**ACTION ITEM**. Every record below needs to be retyped exactly as it appears.

BEGIN DATA FOR ANALYSIS

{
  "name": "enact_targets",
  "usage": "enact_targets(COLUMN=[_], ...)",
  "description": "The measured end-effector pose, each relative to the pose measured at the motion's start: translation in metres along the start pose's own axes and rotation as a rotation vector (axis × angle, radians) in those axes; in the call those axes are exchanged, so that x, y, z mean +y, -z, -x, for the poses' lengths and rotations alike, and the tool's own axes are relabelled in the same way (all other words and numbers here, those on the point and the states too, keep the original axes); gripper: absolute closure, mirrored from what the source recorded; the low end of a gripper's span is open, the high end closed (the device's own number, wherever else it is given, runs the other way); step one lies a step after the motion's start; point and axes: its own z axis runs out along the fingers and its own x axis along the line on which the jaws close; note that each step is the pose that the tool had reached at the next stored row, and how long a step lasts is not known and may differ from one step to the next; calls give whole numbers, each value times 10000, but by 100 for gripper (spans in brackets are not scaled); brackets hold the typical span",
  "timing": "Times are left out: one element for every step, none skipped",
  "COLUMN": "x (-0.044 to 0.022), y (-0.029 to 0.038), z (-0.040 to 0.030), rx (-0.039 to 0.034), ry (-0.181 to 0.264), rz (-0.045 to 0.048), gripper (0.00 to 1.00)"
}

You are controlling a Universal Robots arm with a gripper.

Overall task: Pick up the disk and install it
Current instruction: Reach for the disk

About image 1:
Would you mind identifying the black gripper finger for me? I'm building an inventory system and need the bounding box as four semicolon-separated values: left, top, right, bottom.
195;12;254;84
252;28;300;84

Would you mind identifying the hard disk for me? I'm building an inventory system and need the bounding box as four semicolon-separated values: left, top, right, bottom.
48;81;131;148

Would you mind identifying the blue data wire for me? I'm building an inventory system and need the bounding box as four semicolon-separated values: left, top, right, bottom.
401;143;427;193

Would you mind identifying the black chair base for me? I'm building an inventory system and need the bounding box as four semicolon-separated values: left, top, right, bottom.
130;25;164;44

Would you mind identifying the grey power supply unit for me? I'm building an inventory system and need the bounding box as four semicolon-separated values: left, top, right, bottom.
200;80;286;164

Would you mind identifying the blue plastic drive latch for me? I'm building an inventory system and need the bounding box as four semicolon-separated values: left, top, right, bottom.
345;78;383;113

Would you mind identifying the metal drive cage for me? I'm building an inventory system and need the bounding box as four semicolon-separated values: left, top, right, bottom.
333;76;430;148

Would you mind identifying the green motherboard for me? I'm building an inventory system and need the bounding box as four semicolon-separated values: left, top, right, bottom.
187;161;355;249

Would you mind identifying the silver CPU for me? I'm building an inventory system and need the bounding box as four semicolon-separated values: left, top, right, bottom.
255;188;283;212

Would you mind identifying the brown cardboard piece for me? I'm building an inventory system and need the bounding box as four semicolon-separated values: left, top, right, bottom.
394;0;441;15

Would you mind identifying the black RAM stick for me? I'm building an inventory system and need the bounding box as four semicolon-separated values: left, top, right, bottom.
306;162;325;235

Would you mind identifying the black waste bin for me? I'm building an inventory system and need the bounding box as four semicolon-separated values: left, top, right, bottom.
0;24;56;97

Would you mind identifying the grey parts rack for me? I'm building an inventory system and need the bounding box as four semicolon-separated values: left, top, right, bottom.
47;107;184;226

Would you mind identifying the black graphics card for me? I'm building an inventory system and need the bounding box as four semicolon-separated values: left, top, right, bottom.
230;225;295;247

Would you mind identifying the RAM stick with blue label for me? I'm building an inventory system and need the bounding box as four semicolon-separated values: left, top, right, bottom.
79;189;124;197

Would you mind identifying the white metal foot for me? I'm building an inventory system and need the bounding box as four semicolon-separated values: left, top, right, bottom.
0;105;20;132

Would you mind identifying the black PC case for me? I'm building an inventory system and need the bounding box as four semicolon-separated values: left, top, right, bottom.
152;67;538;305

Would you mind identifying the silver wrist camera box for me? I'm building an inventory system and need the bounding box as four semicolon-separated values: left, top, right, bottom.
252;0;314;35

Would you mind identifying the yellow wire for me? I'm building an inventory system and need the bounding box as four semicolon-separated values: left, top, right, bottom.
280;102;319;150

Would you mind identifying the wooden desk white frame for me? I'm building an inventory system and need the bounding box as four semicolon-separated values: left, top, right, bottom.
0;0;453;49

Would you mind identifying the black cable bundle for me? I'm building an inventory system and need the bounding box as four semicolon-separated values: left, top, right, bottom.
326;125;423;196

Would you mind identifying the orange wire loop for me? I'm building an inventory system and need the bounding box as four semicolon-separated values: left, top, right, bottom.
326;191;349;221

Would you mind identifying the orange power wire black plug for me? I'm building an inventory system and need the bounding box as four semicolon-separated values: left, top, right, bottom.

END DATA FOR ANALYSIS

**SOLUTION FOR THIS EXERCISE**.
{
  "name": "enact_targets",
  "usage": "enact_targets(COLUMN=[_], ...)",
  "description": "The measured end-effector pose, each relative to the pose measured at the motion's start: translation in metres along the start pose's own axes and rotation as a rotation vector (axis × angle, radians) in those axes; in the call those axes are exchanged, so that x, y, z mean +y, -z, -x, for the poses' lengths and rotations alike, and the tool's own axes are relabelled in the same way (all other words and numbers here, those on the point and the states too, keep the original axes); gripper: absolute closure, mirrored from what the source recorded; the low end of a gripper's span is open, the high end closed (the device's own number, wherever else it is given, runs the other way); step one lies a step after the motion's start; point and axes: its own z axis runs out along the fingers and its own x axis along the line on which the jaws close; note that each step is the pose that the tool had reached at the next stored row, and how long a step lasts is not known and may differ from one step to the next; calls give whole numbers, each value times 10000, but by 100 for gripper (spans in brackets are not scaled); brackets hold the typical span",
  "timing": "Times are left out: one element for every step, none skipped",
  "COLUMN": "x (-0.044 to 0.022), y (-0.029 to 0.038), z (-0.040 to 0.030), rx (-0.039 to 0.034), ry (-0.181 to 0.264), rz (-0.045 to 0.048), gripper (0.00 to 1.00)"
}

You are controlling a Universal Robots arm with a gripper.

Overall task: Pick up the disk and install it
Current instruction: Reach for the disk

About image 1:
Would you mind identifying the black gripper finger for me? I'm building an inventory system and need the bounding box as four semicolon-separated values: left, top, right, bottom.
195;12;254;84
252;28;300;84

Would you mind identifying the hard disk for me? I'm building an inventory system and need the bounding box as four semicolon-separated values: left, top, right, bottom.
48;81;131;148

Would you mind identifying the blue data wire for me? I'm building an inventory system and need the bounding box as four semicolon-separated values: left, top, right, bottom.
401;143;427;193

Would you mind identifying the black chair base for me? I'm building an inventory system and need the bounding box as four semicolon-separated values: left, top, right, bottom.
130;25;164;44

Would you mind identifying the grey power supply unit for me? I'm building an inventory system and need the bounding box as four semicolon-separated values: left, top, right, bottom.
200;80;286;164

Would you mind identifying the blue plastic drive latch for me? I'm building an inventory system and need the bounding box as four semicolon-separated values: left, top, right, bottom.
345;78;383;113

Would you mind identifying the metal drive cage for me? I'm building an inventory system and need the bounding box as four semicolon-separated values: left, top, right, bottom.
333;76;430;148

Would you mind identifying the green motherboard for me? I'm building an inventory system and need the bounding box as four semicolon-separated values: left, top, right, bottom.
187;161;355;249

Would you mind identifying the silver CPU for me? I'm building an inventory system and need the bounding box as four semicolon-separated values: left, top, right, bottom.
255;188;283;212

Would you mind identifying the brown cardboard piece for me? I'm building an inventory system and need the bounding box as four semicolon-separated values: left, top, right, bottom.
394;0;441;15

Would you mind identifying the black RAM stick for me? I'm building an inventory system and need the bounding box as four semicolon-separated values: left, top, right, bottom.
306;162;325;235

Would you mind identifying the black waste bin for me? I'm building an inventory system and need the bounding box as four semicolon-separated values: left, top, right, bottom.
0;24;56;97

Would you mind identifying the grey parts rack for me? I'm building an inventory system and need the bounding box as four semicolon-separated values: left, top, right, bottom.
47;107;184;226

Would you mind identifying the black graphics card for me? I'm building an inventory system and need the bounding box as four semicolon-separated values: left, top, right, bottom.
230;225;295;247

Would you mind identifying the RAM stick with blue label for me? I'm building an inventory system and need the bounding box as four semicolon-separated values: left, top, right, bottom.
79;189;124;197

Would you mind identifying the white metal foot for me? I'm building an inventory system and need the bounding box as four semicolon-separated values: left, top, right, bottom.
0;105;20;132

Would you mind identifying the black PC case for me? I'm building an inventory system and need the bounding box as four semicolon-separated values: left, top, right, bottom.
152;67;538;305

Would you mind identifying the silver wrist camera box for me? I'm building an inventory system and need the bounding box as four semicolon-separated values: left, top, right, bottom.
252;0;314;35

Would you mind identifying the yellow wire for me? I'm building an inventory system and need the bounding box as four semicolon-separated values: left, top, right, bottom.
280;102;319;150

Would you mind identifying the wooden desk white frame for me? I'm building an inventory system and need the bounding box as four semicolon-separated values: left, top, right, bottom.
0;0;453;49

Would you mind identifying the black cable bundle for me? I'm building an inventory system and need the bounding box as four semicolon-separated values: left, top, right, bottom.
326;125;423;196

Would you mind identifying the orange wire loop for me? I'm building an inventory system and need the bounding box as four semicolon-separated values: left, top, right, bottom.
326;191;349;221

Would you mind identifying the orange power wire black plug for me? I'm building an inventory system and need the bounding box as four semicolon-separated values: left, top, right, bottom.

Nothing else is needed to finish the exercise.